§ **TASK REQUIREMENTS**
Where does the word "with" occur in the material? Copy each line that has it.

§ **AVAILABLE DATA**
======

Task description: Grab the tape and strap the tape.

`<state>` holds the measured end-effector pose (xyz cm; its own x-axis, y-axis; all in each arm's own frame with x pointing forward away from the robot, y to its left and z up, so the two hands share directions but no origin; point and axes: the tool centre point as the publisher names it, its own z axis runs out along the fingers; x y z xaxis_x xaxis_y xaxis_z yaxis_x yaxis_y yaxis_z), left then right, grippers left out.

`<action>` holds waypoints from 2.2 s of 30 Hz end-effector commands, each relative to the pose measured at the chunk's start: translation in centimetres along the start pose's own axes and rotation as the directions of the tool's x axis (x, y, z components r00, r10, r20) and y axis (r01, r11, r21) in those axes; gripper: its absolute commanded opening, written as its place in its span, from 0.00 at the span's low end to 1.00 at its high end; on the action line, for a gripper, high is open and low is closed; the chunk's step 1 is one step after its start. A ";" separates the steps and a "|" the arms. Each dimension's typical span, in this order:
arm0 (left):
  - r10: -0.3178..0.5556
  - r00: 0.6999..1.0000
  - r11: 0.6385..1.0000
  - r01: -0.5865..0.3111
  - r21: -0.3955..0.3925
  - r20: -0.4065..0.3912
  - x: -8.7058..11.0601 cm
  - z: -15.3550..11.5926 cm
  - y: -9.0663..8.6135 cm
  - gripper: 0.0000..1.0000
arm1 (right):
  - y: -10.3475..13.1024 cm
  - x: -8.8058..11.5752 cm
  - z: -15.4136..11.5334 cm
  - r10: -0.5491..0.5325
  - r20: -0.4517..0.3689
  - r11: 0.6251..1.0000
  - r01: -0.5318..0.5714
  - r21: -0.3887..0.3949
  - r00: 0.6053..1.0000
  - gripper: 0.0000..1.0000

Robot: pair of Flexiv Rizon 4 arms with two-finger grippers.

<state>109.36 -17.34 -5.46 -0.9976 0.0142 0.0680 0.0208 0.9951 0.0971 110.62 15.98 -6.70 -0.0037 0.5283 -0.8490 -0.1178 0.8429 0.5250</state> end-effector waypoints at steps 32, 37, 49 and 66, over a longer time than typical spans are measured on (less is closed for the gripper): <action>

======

§ **WRITTEN SOLUTION**
`<state>` holds the measured end-effector pose (xyz cm; its own x-axis, y-axis; all in each arm's own frame with x pointing forward away from the robot, y to its left and z up, so the two hands share directions but no origin; point and axes: the tool centre point as the publisher names it, its own z axis runs out along the fingers; x y z xaxis_x xaxis_y xaxis_z yaxis_x yaxis_y yaxis_z), left then right, grippers left out.
Robot: pair of Flexiv Rizon 4 arms with two-finger grippers.

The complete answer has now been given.